ENH: stats.multivariate_t: add cdf method #17410

mdhaber · 2022-11-13T01:59:14Z

Reference issue

What does this implement/fix?

This adds a CDF method to multivariate_t.

Additional information

Rather than wrapping Genz's Fortran code, I translated his (permissively-licensed) Matlab code so that it would be easier to use a NumPy's PRNG (and avoid the equivalent of gh-16142).

That said, the number of random variates needed is always 10*dim. My plan was to compile this with Pythran in a follow-up PR, and to do that I would have to pass in those random variates because I don't think we can pass in a Generator or RandomState into a Pythran function (correct me if I'm wrong). In that case, I suppose we could apply the same strategy with the Fortran code, slightly modified to accept all the random variates as an additional input. The advantage is that we wouldn't really need to review the Fortran source; the disadvantage is that we'd need to wrap it.

I still need to look for rough edges and polish them. I suspect that the output shapes are not perfect, I don't know what happens when x is empty, etc. Update: it handles edge cases like multivariate_t.pdf does.

I went ahead and wrote my own translation because comparing existing translations may be a useful part of review.

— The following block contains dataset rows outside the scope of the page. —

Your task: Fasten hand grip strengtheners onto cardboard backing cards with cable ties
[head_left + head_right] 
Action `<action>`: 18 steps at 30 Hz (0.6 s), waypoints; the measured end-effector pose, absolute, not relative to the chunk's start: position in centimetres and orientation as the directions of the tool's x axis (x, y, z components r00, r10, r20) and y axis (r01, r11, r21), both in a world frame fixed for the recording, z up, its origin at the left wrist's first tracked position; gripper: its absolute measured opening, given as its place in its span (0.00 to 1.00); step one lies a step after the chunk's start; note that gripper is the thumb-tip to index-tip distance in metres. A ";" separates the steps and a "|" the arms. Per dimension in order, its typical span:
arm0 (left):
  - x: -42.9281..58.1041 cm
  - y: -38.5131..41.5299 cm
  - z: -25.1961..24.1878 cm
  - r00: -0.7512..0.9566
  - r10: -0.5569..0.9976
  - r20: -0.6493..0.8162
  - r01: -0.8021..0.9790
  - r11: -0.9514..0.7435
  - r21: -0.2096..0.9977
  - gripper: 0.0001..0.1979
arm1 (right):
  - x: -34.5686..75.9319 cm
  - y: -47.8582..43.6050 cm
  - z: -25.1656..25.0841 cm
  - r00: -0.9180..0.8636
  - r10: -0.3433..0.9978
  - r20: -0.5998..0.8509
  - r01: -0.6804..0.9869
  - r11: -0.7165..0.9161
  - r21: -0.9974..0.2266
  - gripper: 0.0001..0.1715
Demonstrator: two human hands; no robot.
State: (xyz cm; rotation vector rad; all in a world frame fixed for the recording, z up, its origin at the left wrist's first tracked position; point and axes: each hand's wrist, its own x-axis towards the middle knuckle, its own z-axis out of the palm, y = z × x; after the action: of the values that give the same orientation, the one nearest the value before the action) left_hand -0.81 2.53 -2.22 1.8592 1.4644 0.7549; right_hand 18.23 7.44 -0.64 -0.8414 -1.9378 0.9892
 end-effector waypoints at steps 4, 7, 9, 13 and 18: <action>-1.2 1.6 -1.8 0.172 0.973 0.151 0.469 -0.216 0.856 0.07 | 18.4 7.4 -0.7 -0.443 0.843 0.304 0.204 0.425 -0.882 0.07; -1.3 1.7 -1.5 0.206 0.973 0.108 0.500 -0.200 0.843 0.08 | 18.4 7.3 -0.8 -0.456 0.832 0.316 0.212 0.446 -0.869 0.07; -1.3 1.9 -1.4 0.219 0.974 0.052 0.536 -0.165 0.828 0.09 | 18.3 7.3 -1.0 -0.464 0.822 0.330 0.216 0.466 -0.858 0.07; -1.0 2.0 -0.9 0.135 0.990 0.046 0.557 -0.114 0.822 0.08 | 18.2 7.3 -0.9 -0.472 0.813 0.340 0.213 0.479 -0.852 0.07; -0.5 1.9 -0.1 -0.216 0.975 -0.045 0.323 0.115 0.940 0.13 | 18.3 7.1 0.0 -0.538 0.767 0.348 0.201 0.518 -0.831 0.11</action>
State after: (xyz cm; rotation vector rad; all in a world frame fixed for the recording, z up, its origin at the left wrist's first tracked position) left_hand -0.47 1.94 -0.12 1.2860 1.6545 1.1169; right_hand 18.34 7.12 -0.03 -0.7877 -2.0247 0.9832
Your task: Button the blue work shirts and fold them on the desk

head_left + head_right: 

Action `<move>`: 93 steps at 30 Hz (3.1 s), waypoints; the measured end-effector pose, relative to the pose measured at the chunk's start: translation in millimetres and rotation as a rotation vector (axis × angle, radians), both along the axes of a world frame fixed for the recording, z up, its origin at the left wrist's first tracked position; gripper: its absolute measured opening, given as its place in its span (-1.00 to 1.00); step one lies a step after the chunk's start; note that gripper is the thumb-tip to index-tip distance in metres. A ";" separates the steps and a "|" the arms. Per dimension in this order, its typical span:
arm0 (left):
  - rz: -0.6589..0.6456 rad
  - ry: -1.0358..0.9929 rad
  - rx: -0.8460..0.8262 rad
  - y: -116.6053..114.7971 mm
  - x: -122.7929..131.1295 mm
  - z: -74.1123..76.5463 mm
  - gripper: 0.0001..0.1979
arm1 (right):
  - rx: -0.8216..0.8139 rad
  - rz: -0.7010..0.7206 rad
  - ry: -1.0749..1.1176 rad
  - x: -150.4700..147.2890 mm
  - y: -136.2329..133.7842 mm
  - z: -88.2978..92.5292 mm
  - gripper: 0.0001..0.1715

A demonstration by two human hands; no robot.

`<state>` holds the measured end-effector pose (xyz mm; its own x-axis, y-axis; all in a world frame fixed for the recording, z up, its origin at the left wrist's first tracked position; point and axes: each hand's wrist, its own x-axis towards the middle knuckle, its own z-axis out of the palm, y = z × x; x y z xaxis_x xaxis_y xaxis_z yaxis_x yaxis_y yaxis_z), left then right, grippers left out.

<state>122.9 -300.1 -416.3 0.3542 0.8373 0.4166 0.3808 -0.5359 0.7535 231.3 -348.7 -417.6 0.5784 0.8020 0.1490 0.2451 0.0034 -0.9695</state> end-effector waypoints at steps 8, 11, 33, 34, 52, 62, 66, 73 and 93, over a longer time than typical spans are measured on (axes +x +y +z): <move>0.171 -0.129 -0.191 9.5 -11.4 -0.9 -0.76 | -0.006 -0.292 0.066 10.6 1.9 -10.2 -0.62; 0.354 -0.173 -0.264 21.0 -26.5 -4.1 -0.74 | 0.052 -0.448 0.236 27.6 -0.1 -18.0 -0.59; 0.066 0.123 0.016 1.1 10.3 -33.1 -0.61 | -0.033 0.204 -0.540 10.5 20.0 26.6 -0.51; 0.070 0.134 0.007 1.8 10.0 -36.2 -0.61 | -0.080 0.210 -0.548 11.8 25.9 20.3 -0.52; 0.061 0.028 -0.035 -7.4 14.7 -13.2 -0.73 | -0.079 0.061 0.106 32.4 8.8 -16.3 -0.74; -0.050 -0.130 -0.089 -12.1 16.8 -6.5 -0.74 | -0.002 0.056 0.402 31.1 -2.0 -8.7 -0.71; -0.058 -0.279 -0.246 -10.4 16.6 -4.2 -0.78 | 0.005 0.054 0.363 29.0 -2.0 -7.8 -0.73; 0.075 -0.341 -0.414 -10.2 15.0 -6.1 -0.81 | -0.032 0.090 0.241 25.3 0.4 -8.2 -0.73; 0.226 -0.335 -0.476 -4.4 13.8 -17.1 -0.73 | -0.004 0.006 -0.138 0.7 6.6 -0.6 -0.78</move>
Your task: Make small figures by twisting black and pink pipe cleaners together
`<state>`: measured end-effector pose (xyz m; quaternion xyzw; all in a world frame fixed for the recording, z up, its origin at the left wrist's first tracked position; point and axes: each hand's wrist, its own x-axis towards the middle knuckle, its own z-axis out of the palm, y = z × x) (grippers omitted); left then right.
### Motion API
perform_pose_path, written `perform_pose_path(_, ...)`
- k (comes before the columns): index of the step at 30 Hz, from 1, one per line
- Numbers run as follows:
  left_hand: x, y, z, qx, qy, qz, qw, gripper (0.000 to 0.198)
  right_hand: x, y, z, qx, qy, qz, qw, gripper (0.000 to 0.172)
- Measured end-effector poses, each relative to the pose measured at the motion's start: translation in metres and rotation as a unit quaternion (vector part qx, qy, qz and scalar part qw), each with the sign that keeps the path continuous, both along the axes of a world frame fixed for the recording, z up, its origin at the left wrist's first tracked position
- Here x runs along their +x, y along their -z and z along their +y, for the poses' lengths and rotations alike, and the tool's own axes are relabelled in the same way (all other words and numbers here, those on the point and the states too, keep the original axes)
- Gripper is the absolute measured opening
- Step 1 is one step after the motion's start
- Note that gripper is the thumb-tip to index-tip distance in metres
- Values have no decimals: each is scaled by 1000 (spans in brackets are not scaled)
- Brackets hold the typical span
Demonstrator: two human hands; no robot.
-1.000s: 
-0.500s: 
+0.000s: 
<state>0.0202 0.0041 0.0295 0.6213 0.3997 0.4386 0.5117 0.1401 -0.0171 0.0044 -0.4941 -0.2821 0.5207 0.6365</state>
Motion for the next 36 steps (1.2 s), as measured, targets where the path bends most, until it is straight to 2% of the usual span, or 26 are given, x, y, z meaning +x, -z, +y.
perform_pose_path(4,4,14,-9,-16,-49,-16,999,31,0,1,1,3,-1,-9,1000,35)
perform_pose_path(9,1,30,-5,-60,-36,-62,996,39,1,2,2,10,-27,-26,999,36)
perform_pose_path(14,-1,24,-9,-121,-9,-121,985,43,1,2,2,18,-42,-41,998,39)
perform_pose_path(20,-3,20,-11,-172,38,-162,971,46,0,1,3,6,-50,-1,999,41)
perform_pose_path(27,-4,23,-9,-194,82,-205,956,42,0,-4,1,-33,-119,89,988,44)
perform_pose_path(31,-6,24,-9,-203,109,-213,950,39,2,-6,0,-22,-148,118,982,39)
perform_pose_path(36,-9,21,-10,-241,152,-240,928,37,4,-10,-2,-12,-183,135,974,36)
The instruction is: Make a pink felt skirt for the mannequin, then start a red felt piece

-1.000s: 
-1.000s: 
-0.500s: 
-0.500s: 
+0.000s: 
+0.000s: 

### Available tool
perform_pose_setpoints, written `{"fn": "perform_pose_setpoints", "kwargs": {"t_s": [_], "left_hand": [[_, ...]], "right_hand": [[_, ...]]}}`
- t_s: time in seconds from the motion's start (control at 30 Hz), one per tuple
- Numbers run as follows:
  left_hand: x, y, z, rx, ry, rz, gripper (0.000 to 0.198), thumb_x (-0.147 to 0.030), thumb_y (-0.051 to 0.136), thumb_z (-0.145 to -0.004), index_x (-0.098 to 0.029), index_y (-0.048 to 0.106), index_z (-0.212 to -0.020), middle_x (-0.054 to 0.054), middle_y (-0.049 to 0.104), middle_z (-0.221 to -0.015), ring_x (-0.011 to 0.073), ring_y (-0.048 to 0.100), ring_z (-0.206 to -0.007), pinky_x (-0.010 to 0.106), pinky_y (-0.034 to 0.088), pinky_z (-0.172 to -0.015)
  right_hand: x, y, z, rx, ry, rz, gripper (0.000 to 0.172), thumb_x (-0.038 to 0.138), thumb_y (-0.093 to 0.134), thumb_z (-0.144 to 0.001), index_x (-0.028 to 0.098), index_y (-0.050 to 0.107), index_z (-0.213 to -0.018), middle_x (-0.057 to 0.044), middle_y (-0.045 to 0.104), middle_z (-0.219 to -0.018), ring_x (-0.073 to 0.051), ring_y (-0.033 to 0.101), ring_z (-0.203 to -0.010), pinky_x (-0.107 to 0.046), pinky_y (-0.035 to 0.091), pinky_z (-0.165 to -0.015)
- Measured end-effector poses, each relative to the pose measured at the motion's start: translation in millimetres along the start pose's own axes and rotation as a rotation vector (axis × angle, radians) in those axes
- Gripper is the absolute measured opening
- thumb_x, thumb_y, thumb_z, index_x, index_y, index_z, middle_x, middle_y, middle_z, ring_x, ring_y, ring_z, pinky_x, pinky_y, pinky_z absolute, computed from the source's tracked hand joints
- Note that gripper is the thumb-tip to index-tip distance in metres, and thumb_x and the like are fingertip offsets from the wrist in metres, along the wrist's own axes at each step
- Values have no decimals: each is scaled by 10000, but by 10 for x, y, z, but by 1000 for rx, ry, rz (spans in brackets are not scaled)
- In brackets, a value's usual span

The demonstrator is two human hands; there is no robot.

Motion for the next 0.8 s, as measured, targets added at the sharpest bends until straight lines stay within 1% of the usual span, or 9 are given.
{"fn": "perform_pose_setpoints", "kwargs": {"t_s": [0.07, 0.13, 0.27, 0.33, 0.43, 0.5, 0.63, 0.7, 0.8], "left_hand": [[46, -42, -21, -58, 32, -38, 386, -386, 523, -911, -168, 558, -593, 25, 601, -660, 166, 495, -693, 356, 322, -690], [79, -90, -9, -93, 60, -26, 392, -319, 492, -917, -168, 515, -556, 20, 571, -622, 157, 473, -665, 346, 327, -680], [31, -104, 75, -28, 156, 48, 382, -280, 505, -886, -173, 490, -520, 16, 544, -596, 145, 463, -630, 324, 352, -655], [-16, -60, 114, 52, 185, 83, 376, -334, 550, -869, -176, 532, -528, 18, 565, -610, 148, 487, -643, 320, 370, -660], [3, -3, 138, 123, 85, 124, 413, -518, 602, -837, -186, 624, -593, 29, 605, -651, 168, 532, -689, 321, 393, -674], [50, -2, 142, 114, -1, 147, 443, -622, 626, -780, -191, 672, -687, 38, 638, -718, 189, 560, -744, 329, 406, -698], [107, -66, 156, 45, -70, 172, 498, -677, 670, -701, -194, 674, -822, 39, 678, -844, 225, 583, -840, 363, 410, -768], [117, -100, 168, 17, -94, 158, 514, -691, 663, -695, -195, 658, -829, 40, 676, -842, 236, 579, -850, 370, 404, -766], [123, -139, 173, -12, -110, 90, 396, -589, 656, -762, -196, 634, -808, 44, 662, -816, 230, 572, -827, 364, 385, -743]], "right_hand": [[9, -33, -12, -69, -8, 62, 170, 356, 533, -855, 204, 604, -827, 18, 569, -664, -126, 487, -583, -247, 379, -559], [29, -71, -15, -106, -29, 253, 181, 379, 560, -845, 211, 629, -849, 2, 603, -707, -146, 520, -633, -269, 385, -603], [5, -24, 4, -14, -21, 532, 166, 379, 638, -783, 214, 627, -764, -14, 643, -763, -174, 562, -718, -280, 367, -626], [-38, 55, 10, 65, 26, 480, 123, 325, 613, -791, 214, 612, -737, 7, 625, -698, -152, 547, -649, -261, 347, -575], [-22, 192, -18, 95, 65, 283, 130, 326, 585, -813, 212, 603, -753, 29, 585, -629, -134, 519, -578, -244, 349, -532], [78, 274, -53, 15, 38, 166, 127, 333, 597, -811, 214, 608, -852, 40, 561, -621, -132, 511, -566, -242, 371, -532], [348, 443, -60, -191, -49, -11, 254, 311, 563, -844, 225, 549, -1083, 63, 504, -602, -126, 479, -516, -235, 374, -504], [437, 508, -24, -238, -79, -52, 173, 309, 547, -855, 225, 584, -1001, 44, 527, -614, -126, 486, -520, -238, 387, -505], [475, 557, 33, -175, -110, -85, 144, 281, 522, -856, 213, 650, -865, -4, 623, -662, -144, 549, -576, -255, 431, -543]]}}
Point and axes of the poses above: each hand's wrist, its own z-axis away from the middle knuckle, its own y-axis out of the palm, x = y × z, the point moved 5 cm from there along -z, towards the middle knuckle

rkern · 2022-11-13T03:16:57Z

Ah, I should have made my translation public earlier. I've been sitting on it for a while.

https://gist.github.com/rkern/8518cb3e3f57fa81d21dbd9eabcfaa87

Yeah, lifting the drawing from Generator out of the loop is pretty easy. Then the inner loop would be Pythranizable. The main blocker then is adding the necessary special functions to Pythran. I'm not sure you can do that except by releasing a new version of Pythran with those implemented.

The CBC lattice in Genz's later version is quite a bit superior to the Richtmyer lattice. @tupui I don't know if you want to consider adding the CBC lattice as a generic QMC engine. It's finicky (more than Sobol' even) in that you have to draw exactly the prime number of samples that it was configured to produce. The core algorithm is here to use, if you want.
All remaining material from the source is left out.